**About this exercise:**
What lines below hold the string "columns"? Copy them all.

*** Information provided Section Begins ***

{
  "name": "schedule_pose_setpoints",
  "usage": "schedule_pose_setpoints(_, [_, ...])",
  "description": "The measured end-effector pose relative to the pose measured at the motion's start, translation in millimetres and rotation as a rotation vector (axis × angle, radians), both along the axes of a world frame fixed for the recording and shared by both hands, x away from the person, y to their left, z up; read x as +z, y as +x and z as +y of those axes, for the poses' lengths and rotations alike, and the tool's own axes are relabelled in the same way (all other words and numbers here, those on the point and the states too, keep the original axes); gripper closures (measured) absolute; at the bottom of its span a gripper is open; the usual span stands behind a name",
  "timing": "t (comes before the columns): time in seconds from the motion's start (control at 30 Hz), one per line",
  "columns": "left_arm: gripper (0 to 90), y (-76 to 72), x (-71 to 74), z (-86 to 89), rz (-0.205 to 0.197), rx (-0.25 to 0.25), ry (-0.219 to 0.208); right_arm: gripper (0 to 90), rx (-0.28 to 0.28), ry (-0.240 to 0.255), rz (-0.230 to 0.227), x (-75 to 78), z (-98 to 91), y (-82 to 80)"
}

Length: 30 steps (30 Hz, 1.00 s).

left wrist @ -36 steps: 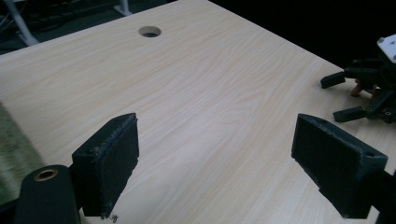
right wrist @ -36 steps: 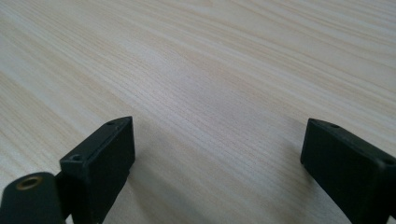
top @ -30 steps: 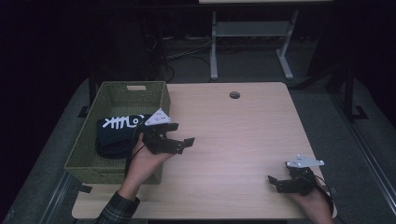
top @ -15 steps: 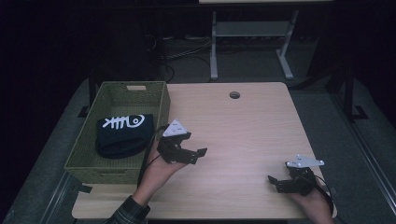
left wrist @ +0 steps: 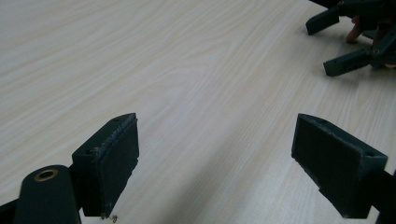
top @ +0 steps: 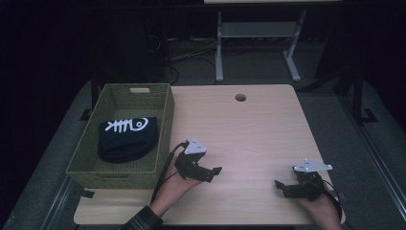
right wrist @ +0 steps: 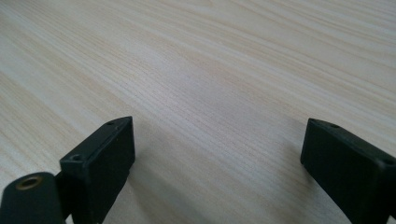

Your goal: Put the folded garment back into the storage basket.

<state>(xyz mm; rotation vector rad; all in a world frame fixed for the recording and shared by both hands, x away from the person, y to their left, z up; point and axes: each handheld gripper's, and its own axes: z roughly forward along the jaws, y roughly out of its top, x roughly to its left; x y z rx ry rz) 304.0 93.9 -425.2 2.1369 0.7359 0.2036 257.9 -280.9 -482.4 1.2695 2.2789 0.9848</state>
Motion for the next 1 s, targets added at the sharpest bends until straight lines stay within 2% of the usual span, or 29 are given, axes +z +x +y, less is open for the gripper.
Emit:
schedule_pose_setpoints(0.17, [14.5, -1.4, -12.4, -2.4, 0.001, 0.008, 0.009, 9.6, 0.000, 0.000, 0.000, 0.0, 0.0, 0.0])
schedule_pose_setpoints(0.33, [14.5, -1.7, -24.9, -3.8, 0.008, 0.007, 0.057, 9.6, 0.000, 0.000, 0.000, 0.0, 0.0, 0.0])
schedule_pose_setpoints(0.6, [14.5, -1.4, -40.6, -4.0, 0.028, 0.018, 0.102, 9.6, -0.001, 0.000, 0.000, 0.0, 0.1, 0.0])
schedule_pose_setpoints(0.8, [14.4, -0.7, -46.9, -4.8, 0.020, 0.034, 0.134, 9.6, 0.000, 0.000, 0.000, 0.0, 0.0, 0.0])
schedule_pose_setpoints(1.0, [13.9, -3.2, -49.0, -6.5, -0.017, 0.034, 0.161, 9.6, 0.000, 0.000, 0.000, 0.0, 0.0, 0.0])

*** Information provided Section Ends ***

**Final answer:**
  "timing": "t (comes before the columns): time in seconds from the motion's start (control at 30 Hz), one per line",
  "columns": "left_arm: gripper (0 to 90), y (-76 to 72), x (-71 to 74), z (-86 to 89), rz (-0.205 to 0.197), rx (-0.25 to 0.25), ry (-0.219 to 0.208); right_arm: gripper (0 to 90), rx (-0.28 to 0.28), ry (-0.240 to 0.255), rz (-0.230 to 0.227), x (-75 to 78), z (-98 to 91), y (-82 to 80)"

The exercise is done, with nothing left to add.